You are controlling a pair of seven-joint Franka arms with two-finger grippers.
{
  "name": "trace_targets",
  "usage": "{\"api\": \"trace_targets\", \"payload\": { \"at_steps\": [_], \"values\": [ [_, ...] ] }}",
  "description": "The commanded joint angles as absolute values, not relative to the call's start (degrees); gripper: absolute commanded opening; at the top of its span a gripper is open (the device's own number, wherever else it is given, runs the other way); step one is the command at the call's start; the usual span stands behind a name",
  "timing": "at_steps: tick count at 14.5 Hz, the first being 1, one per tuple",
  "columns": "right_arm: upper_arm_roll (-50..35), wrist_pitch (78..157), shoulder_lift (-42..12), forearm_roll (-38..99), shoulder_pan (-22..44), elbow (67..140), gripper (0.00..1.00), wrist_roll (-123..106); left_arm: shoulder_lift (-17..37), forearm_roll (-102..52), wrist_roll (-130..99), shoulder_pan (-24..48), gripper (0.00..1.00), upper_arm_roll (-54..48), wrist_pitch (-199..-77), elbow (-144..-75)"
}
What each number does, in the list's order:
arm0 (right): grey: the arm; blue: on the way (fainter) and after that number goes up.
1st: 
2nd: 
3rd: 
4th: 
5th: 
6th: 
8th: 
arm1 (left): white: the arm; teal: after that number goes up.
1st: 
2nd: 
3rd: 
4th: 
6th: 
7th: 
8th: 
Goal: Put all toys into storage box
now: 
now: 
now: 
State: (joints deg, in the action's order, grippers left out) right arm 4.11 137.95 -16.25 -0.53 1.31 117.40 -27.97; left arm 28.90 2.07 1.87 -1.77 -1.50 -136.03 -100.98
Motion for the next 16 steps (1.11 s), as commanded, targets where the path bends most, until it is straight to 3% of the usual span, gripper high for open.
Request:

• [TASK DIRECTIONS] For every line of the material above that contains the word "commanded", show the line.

• [WORKED SOLUTION]
  "description": "The commanded joint angles as absolute values, not relative to the call's start (degrees); gripper: absolute commanded opening; at the top of its span a gripper is open (the device's own number, wherever else it is given, runs the other way); step one is the command at the call's start; the usual span stands behind a name",
Motion for the next 16 steps (1.11 s), as commanded, targets where the path bends most, until it is straight to 3% of the usual span, gripper high for open.

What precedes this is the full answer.